I almost guarantee you if some Germans had popped up with a football on XMas 1916 ( after the somme and verdun ) the french or brits would happily have gunned them down. Same in reverse.  Chivalry, old uniforms and the idea war could be put off worked in 1914 for xmas. However we.re talking a war that changed how we set our damned clocks! ( DST was made to improve factory efficiency) and what was not there in 1914 was the intense bitterness. Bitterness so intense I might add that it directly laid groundwork for another world war. ( ww1 really wasnt ww1 yet by 1914 the horror really hadnt even begun ) 

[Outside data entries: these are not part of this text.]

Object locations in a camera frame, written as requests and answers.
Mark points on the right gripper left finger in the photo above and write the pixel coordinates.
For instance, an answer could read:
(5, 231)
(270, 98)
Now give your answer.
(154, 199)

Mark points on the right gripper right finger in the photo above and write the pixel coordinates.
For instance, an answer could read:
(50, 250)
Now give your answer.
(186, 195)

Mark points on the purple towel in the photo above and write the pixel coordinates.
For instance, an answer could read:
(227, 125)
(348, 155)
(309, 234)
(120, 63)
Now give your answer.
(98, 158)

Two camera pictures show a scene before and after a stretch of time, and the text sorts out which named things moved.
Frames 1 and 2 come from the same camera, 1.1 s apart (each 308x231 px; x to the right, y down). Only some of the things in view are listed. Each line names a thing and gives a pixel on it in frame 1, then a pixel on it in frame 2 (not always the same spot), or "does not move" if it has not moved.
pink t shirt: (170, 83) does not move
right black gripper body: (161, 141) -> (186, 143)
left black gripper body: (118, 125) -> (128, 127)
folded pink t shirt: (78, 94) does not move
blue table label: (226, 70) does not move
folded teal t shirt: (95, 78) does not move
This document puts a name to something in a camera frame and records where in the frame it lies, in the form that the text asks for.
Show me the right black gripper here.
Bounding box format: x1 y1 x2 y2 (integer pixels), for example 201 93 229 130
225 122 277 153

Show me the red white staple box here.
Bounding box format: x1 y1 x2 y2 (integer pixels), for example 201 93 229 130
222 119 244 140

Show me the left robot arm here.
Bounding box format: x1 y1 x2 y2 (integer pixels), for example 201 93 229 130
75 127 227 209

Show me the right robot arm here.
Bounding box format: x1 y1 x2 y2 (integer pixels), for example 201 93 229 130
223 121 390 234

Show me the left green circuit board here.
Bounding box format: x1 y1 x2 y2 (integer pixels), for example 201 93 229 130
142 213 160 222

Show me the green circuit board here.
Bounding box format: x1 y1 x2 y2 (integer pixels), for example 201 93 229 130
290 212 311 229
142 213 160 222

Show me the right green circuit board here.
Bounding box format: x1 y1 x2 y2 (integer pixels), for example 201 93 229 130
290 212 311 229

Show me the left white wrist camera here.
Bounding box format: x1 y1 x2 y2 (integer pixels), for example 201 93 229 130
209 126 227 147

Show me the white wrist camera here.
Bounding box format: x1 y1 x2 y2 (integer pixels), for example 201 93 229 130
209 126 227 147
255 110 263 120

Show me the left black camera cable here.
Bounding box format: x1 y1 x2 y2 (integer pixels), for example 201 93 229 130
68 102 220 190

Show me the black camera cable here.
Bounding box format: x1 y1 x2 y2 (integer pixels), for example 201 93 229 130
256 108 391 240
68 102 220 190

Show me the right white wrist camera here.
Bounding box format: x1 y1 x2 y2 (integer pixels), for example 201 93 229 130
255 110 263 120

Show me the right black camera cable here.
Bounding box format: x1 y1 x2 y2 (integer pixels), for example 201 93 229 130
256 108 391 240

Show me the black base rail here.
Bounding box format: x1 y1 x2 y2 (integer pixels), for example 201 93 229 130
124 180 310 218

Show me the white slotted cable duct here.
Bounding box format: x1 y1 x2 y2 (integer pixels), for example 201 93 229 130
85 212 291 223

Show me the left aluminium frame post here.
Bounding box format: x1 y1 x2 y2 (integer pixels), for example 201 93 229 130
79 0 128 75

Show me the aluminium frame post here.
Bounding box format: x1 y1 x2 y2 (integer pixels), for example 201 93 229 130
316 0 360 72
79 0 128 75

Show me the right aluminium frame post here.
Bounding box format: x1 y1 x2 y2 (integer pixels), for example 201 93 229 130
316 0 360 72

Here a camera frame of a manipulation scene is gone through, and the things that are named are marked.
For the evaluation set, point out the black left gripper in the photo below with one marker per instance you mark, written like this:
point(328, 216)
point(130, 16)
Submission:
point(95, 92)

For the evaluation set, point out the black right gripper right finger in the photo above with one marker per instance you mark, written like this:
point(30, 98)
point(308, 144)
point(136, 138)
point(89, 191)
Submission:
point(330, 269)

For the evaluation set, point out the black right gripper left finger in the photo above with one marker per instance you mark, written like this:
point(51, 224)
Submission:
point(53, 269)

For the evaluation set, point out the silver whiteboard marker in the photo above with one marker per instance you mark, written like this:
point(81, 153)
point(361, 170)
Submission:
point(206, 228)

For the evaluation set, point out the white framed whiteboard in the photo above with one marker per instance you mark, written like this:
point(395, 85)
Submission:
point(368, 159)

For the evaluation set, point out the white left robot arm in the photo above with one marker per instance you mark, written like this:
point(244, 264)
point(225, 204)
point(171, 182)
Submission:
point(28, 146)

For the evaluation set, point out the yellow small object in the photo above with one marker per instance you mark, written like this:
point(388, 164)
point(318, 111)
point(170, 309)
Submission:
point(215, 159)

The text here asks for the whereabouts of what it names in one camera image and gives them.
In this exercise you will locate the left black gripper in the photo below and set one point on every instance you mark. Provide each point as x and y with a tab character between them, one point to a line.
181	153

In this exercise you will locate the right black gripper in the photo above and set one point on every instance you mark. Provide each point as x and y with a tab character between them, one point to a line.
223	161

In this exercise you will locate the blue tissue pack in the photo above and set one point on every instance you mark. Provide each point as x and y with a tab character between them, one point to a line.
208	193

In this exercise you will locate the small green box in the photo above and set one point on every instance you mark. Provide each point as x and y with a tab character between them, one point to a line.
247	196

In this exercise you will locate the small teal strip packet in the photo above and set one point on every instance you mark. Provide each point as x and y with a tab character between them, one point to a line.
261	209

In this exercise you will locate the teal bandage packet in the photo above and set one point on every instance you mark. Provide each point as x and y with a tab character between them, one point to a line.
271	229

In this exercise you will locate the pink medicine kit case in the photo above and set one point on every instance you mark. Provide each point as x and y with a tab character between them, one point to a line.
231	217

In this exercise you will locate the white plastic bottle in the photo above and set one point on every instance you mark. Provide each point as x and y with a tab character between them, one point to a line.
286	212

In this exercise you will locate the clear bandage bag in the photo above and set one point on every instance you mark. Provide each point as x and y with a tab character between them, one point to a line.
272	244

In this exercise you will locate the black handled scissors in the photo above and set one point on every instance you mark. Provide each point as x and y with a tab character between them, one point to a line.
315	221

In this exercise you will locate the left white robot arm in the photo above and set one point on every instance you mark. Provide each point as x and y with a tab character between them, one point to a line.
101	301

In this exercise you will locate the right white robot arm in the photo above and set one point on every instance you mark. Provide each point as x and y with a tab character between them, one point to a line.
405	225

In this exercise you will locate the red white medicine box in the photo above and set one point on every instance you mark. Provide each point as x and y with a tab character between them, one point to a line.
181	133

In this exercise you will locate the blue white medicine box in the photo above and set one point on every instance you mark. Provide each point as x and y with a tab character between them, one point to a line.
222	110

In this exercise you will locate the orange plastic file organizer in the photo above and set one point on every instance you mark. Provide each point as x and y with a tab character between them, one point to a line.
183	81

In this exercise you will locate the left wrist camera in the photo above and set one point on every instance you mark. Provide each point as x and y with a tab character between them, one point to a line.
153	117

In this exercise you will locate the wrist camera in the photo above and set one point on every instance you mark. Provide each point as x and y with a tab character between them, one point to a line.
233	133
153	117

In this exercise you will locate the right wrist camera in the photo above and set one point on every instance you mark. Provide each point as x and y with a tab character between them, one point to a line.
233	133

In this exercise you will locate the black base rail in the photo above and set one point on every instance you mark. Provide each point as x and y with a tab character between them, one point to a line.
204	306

Fine maybe they could have taken him in. The movie should then also have shown one of them dutifully blowing the kids head off once a "chain dog" or offizier showed up. And dont tell me theyd refuse.   Theres a famous incodent of a mans best friend being on the firing squad to kill him vecause he 'deserted' at the Somme. I think youre waaaay underestimating what more than a year of heavy combat does to people and the insidiousness of military training in that whether BEF cifca 1916 and shooting your best friend or Wehrmacht 42 you WILL follow orders, or get put in that line too.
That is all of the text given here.